Further thoughts on multiple adjustment, focussing on the highlighted row in the table.
- The most transparent best practice is to report all, unadjusted p-values. Reporting all unadjusted p-values allows a reader to compute whatever adjustment they deem appropriate for the question they are addressing. Reporting all p-values could overwhelm the principal message of a figure. Instead, report focal (planned comparison) p-values in the figure and a table of all p-values in the supplement. There should be a table of these for every experiment in the supplement. This point raises the question of what “all” means. In some designs, “all” could mean all treatment vs. control comparisons. In others, “all” could mean all pairwise comparisons. In others, “all” could mean all pairwise comparisons and all interactions.

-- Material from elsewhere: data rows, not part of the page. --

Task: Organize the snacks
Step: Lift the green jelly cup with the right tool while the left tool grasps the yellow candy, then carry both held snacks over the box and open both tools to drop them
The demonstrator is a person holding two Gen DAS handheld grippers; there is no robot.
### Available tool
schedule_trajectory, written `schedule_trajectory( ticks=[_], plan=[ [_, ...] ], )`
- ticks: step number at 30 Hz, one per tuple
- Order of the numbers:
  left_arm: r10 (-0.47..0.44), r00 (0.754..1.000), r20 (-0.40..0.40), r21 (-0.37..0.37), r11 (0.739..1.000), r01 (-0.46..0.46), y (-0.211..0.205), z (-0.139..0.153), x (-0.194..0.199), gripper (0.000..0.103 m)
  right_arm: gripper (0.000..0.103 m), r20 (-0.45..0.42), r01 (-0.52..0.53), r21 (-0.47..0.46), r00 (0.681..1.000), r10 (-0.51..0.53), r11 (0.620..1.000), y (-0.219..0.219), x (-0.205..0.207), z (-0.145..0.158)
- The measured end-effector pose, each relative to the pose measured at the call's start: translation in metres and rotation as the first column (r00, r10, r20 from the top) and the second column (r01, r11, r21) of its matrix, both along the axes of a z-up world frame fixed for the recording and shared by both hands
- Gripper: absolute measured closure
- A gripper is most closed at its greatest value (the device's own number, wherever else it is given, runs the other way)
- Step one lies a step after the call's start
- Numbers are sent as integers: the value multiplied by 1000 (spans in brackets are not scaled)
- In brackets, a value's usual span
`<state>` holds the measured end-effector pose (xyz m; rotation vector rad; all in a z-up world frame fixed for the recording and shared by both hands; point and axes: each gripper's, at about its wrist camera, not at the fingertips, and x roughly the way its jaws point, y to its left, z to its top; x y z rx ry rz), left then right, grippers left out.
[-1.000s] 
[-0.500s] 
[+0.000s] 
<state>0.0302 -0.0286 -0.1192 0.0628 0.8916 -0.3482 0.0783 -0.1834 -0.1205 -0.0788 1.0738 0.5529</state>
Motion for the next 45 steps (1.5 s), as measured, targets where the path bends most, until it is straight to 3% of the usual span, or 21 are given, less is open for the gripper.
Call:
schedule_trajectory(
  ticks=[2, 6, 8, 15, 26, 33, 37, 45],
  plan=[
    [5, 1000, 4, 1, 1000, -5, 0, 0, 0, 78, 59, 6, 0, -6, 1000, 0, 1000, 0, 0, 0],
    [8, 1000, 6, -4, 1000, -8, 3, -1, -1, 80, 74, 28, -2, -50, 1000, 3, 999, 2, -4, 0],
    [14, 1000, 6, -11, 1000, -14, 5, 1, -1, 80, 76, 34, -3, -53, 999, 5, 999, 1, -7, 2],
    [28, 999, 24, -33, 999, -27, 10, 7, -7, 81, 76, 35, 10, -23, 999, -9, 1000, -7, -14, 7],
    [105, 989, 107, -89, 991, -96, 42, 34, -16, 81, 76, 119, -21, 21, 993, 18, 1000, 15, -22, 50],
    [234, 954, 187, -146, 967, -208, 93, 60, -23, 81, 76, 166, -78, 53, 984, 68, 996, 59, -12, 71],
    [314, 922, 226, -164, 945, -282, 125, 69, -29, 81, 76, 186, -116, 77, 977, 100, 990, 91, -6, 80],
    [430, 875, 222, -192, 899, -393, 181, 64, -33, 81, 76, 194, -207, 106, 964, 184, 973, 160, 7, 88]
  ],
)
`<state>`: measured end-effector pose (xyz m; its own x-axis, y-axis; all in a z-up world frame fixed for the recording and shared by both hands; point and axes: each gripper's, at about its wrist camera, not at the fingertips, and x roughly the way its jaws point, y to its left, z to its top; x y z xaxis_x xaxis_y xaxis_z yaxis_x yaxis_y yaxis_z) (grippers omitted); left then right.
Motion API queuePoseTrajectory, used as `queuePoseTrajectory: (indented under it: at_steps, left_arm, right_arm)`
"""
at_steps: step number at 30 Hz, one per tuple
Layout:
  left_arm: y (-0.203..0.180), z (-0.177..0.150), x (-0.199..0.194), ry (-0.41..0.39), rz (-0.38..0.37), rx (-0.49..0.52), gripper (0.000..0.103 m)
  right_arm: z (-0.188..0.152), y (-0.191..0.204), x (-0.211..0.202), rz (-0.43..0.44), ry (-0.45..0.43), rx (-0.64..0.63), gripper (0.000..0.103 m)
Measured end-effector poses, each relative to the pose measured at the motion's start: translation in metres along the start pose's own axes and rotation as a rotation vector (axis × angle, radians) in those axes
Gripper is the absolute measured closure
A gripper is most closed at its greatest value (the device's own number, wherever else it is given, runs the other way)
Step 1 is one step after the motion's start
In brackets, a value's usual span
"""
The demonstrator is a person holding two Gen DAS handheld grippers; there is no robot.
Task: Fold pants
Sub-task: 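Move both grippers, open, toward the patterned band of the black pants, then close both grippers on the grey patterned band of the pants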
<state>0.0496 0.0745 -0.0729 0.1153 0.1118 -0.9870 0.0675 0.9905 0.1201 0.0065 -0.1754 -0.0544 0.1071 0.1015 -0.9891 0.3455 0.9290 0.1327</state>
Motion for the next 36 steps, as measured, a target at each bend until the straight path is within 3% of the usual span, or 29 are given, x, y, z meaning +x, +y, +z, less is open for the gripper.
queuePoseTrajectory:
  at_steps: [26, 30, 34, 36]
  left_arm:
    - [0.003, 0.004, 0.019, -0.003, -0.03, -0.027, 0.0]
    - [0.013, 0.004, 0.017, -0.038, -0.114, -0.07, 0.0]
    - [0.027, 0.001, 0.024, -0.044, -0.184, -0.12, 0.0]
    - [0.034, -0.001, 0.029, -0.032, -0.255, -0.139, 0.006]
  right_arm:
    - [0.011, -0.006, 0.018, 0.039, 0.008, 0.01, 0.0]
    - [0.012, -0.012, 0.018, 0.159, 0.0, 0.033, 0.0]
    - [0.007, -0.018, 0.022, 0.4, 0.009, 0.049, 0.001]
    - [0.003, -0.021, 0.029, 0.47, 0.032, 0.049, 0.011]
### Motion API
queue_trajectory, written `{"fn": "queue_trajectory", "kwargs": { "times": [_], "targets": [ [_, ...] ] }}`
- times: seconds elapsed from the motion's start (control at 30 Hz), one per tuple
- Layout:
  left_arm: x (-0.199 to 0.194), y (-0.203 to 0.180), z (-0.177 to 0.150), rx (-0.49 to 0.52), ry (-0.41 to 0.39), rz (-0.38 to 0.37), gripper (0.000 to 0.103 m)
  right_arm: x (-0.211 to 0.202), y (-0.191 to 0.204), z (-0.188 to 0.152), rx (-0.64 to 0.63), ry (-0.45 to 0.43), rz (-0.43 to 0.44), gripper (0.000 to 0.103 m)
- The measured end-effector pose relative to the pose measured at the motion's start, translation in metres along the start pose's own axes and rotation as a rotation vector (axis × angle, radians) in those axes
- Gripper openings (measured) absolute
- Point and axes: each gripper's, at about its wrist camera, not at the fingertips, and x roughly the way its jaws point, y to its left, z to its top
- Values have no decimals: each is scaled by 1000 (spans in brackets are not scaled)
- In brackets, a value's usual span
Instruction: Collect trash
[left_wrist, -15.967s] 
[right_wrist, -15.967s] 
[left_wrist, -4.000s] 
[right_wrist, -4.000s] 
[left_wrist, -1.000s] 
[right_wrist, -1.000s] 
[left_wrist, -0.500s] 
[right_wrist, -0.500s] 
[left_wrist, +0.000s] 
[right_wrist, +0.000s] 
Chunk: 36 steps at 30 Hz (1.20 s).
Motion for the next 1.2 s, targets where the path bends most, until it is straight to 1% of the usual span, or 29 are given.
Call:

- In a Fisherian world-view of p-values, there just isn’t any real difference in inference between \(p = 0.02\) (no adjustment) and \(p = 0.086\) (Tukey adjustment from all pairwise comparisons). Fisher expected decisions based on multiple replications of the experiment, all (or nearly) with \(p < 0.05\). From a Fisherian-world-view, then, we have bigger how-to-do-science issues than multiple testing if we are making decisions entirely on \(p = 0.02\) versus \(p = 0.086\).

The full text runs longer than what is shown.